# [EXERCISE REQUIREMENTS]
Word for word, transcribe the records that follow.

# [SUPPLIED INFORMATION]

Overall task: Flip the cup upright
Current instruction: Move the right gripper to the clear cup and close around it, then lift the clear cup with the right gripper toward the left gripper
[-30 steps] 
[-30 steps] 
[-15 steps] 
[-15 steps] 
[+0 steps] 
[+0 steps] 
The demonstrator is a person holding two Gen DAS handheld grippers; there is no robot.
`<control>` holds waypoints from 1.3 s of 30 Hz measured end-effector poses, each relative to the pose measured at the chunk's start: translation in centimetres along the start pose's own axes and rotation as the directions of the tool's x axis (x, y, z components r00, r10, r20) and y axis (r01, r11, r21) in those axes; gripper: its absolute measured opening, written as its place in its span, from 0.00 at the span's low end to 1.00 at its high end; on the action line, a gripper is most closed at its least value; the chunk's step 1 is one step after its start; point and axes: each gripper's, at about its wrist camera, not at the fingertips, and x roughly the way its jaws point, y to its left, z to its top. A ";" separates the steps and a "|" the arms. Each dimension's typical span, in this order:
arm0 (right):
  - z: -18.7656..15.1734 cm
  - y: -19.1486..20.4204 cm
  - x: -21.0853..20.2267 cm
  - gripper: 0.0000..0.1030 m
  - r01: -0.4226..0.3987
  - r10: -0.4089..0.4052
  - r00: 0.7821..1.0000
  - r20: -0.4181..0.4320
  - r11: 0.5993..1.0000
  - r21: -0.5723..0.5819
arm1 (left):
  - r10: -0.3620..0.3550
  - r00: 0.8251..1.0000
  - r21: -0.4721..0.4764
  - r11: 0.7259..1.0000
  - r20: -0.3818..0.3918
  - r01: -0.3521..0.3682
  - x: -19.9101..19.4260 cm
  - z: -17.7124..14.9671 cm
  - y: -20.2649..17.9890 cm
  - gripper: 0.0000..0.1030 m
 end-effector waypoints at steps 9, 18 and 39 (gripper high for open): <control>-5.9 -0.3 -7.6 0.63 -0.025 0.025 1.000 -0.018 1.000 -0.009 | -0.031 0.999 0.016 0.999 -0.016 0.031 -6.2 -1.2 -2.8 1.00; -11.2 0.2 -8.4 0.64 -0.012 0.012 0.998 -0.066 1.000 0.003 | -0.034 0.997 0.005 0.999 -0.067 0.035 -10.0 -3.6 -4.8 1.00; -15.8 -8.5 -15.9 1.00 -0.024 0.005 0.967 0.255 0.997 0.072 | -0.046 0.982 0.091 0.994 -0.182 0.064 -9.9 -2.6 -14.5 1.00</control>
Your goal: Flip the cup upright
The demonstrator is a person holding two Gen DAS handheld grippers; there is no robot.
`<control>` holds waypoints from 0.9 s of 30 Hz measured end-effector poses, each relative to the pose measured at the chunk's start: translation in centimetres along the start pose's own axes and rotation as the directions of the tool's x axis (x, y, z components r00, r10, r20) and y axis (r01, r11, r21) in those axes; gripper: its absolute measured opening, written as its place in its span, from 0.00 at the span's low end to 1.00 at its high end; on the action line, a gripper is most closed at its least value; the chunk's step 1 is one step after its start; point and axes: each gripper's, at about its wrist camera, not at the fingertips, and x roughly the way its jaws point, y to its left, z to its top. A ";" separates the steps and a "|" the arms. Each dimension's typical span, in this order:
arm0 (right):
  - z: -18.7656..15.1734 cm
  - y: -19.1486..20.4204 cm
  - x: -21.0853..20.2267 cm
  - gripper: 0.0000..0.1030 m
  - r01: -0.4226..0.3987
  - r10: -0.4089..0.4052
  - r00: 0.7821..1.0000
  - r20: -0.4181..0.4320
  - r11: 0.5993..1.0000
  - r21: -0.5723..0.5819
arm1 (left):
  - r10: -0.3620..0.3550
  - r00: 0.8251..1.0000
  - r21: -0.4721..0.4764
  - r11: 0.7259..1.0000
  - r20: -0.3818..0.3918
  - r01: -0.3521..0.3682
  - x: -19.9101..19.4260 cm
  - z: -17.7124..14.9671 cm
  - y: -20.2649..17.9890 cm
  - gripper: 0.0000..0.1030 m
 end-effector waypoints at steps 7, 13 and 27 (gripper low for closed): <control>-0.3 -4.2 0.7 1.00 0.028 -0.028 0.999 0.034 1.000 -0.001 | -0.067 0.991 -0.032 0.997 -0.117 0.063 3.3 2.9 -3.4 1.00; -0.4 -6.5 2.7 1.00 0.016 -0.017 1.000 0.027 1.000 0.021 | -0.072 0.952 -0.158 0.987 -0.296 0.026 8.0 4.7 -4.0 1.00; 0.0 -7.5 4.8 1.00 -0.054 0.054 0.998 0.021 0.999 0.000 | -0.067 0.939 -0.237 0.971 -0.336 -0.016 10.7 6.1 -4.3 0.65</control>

# [TASK RESULT]
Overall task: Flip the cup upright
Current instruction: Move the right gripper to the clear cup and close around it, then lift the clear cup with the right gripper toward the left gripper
[-30 steps] 
[-30 steps] 
[-15 steps] 
[-15 steps] 
[+0 steps] 
[+0 steps] 
The demonstrator is a person holding two Gen DAS handheld grippers; there is no robot.
`<control>` holds waypoints from 1.3 s of 30 Hz measured end-effector poses, each relative to the pose measured at the chunk's start: translation in centimetres along the start pose's own axes and rotation as the directions of the tool's x axis (x, y, z components r00, r10, r20) and y axis (r01, r11, r21) in those axes; gripper: its absolute measured opening, written as its place in its span, from 0.00 at the span's low end to 1.00 at its high end; on the action line, a gripper is most closed at its least value; the chunk's step 1 is one step after its start; point and axes: each gripper's, at about its wrist camera, not at the fingertips, and x roughly the way its jaws point, y to its left, z to its top. A ";" separates the steps and a "|" the arms. Each dimension's typical span, in this order:
arm0 (right):
  - z: -18.7656..15.1734 cm
  - y: -19.1486..20.4204 cm
  - x: -21.0853..20.2267 cm
  - gripper: 0.0000..0.1030 m
  - r01: -0.4226..0.3987
  - r10: -0.4089..0.4052
  - r00: 0.7821..1.0000
  - r20: -0.4181..0.4320
  - r11: 0.5993..1.0000
  - r21: -0.5723..0.5819
arm1 (left):
  - r10: -0.3620..0.3550
  - r00: 0.8251..1.0000
  - r21: -0.4721..0.4764
  - r11: 0.7259..1.0000
  - r20: -0.3818..0.3918
  - r01: -0.3521..0.3682
  - x: -19.9101..19.4260 cm
  - z: -17.7124..14.9671 cm
  - y: -20.2649..17.9890 cm
  - gripper: 0.0000..0.1030 m
 end-effector waypoints at steps 9, 18 and 39 (gripper high for open): <control>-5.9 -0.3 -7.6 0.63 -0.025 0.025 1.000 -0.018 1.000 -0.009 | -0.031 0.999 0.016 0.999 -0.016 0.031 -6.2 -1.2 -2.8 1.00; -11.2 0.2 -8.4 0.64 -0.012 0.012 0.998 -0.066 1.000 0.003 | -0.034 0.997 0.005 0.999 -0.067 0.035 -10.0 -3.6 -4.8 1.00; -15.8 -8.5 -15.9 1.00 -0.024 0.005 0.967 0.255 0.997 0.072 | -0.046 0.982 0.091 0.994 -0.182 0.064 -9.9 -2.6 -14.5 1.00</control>
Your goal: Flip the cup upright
The demonstrator is a person holding two Gen DAS handheld grippers; there is no robot.
`<control>` holds waypoints from 0.9 s of 30 Hz measured end-effector poses, each relative to the pose measured at the chunk's start: translation in centimetres along the start pose's own axes and rotation as the directions of the tool's x axis (x, y, z components r00, r10, r20) and y axis (r01, r11, r21) in those axes; gripper: its absolute measured opening, written as its place in its span, from 0.00 at the span's low end to 1.00 at its high end; on the action line, a gripper is most closed at its least value; the chunk's step 1 is one step after its start; point and axes: each gripper's, at about its wrist camera, not at the fingertips, and x roughly the way its jaws point, y to its left, z to its top. A ";" separates the steps and a "|" the arms. Each dimension's typical span, in this order:
arm0 (right):
  - z: -18.7656..15.1734 cm
  - y: -19.1486..20.4204 cm
  - x: -21.0853..20.2267 cm
  - gripper: 0.0000..0.1030 m
  - r01: -0.4226..0.3987
  - r10: -0.4089..0.4052
  - r00: 0.7821..1.0000
  - r20: -0.4181..0.4320
  - r11: 0.5993..1.0000
  - r21: -0.5723..0.5819
arm1 (left):
  - r10: -0.3620..0.3550
  - r00: 0.8251..1.0000
  - r21: -0.4721..0.4764
  - r11: 0.7259..1.0000
  - r20: -0.3818..0.3918
  - r01: -0.3521..0.3682
  - x: -19.9101..19.4260 cm
  - z: -17.7124..14.9671 cm
  - y: -20.2649..17.9890 cm
  - gripper: 0.0000..0.1030 m
 end-effector waypoints at steps 7, 13 and 27 (gripper low for closed): <control>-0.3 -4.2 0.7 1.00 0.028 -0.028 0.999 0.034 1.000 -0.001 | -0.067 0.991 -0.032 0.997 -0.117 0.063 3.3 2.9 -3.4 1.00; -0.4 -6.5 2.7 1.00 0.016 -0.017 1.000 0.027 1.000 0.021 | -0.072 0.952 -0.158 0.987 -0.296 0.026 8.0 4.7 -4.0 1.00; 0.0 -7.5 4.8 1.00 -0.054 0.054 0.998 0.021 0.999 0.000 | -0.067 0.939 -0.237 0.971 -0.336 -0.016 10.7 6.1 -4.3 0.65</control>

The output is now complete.